- [DATA SUPPLIED]
-.-.-

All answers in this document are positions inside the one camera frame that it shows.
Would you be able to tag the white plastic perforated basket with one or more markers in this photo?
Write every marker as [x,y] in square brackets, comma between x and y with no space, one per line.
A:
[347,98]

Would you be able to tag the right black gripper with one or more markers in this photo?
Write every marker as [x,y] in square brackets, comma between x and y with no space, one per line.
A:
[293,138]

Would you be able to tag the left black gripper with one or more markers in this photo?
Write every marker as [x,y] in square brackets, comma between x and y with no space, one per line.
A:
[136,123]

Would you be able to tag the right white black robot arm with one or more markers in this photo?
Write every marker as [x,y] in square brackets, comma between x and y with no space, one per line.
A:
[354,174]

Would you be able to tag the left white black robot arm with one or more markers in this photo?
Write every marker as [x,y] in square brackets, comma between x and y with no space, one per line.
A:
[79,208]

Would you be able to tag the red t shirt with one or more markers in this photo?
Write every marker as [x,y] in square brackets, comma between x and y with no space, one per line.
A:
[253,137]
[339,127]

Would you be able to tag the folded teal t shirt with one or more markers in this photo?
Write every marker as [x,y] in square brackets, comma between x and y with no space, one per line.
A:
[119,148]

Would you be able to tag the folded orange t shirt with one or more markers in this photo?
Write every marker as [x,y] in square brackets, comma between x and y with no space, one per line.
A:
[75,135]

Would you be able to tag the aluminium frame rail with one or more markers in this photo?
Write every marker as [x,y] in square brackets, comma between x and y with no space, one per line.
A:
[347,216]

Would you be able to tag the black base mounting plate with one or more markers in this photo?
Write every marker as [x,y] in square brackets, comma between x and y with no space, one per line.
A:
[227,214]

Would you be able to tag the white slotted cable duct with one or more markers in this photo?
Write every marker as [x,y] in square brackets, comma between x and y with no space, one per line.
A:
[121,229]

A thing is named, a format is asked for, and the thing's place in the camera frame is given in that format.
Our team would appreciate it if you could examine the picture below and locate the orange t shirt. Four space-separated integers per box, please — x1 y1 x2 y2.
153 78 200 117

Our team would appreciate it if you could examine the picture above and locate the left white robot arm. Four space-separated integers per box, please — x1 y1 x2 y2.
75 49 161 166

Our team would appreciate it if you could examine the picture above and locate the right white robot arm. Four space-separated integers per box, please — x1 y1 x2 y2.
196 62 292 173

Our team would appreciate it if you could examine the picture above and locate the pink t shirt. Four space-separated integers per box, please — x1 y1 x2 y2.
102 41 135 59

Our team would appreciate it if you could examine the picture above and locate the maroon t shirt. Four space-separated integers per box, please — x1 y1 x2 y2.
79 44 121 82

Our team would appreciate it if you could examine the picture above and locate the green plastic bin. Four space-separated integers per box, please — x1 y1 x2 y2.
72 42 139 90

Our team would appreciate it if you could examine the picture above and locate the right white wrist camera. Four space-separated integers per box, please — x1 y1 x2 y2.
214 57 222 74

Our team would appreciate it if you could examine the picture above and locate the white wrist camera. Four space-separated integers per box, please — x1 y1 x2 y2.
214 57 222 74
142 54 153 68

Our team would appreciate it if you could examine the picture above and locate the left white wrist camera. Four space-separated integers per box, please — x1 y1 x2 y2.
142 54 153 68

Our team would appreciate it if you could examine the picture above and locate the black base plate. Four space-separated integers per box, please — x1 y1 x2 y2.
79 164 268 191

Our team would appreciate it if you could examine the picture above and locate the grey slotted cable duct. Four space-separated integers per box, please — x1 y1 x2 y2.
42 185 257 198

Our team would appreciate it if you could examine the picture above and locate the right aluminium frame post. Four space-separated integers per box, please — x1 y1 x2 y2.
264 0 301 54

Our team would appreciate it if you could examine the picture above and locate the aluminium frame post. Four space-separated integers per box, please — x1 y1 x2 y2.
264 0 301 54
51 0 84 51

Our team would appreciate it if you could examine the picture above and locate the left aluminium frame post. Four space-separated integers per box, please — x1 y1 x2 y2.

-.-.-

- [EXERCISE INSTRUCTIONS]
Print every line you see above, exactly as written.

- [RESULT FOR THIS EXERCISE]
All answers in this document are positions inside the one camera frame that it shows.
Would you be able to tag the white plastic perforated basket with one or more markers in this photo?
Write every marker as [x,y] in square brackets, comma between x and y with no space, one per line.
A:
[347,98]

Would you be able to tag the right black gripper with one or more markers in this photo?
Write every marker as [x,y] in square brackets, comma between x and y with no space, one per line.
A:
[293,138]

Would you be able to tag the left black gripper with one or more markers in this photo?
Write every marker as [x,y] in square brackets, comma between x and y with no space, one per line.
A:
[136,123]

Would you be able to tag the right white black robot arm with one or more markers in this photo?
Write every marker as [x,y] in square brackets, comma between x and y with no space, one per line.
A:
[354,174]

Would you be able to tag the left white black robot arm with one or more markers in this photo?
Write every marker as [x,y] in square brackets, comma between x and y with no space, one per line.
A:
[79,208]

Would you be able to tag the red t shirt with one or more markers in this photo?
Write every marker as [x,y] in square brackets, comma between x and y with no space, one per line.
A:
[253,137]
[339,127]

Would you be able to tag the folded teal t shirt with one or more markers in this photo?
Write every marker as [x,y] in square brackets, comma between x and y with no space, one per line.
A:
[119,148]

Would you be able to tag the folded orange t shirt with one or more markers in this photo?
Write every marker as [x,y] in square brackets, comma between x and y with no space, one per line.
A:
[75,135]

Would you be able to tag the aluminium frame rail with one or more markers in this photo?
Write every marker as [x,y] in square brackets, comma between x and y with no space, one per line.
A:
[347,216]

Would you be able to tag the black base mounting plate with one or more markers in this photo?
Write every marker as [x,y] in square brackets, comma between x and y with no space, one per line.
A:
[227,214]

Would you be able to tag the white slotted cable duct with one or more markers in this photo?
Write every marker as [x,y] in square brackets, comma between x and y with no space, one per line.
A:
[121,229]

A thing is named, a format is asked for, and the thing's place in the camera frame is given in that format.
Our team would appreciate it if you could examine the picture below and locate the orange t shirt. Four space-separated integers per box, please — x1 y1 x2 y2.
153 78 200 117

Our team would appreciate it if you could examine the picture above and locate the left white robot arm. Four space-separated integers per box, please — x1 y1 x2 y2.
75 49 161 166

Our team would appreciate it if you could examine the picture above and locate the right white robot arm. Four space-separated integers per box, please — x1 y1 x2 y2.
196 62 292 173

Our team would appreciate it if you could examine the picture above and locate the pink t shirt. Four space-separated integers per box, please — x1 y1 x2 y2.
102 41 135 59

Our team would appreciate it if you could examine the picture above and locate the maroon t shirt. Four space-separated integers per box, please — x1 y1 x2 y2.
79 44 121 82

Our team would appreciate it if you could examine the picture above and locate the green plastic bin. Four space-separated integers per box, please — x1 y1 x2 y2.
72 42 139 90

Our team would appreciate it if you could examine the picture above and locate the right white wrist camera. Four space-separated integers per box, please — x1 y1 x2 y2.
214 57 222 74

Our team would appreciate it if you could examine the picture above and locate the white wrist camera. Four space-separated integers per box, please — x1 y1 x2 y2.
214 57 222 74
142 54 153 68

Our team would appreciate it if you could examine the picture above and locate the left white wrist camera. Four space-separated integers per box, please — x1 y1 x2 y2.
142 54 153 68

Our team would appreciate it if you could examine the picture above and locate the black base plate. Four space-separated integers per box, please — x1 y1 x2 y2.
79 164 268 191

Our team would appreciate it if you could examine the picture above and locate the grey slotted cable duct. Four space-separated integers per box, please — x1 y1 x2 y2.
42 185 257 198

Our team would appreciate it if you could examine the picture above and locate the right aluminium frame post. Four space-separated integers per box, please — x1 y1 x2 y2.
264 0 301 54

Our team would appreciate it if you could examine the picture above and locate the aluminium frame post. Four space-separated integers per box, please — x1 y1 x2 y2.
264 0 301 54
51 0 84 51

Our team would appreciate it if you could examine the picture above and locate the left aluminium frame post. Four space-separated integers per box, please — x1 y1 x2 y2.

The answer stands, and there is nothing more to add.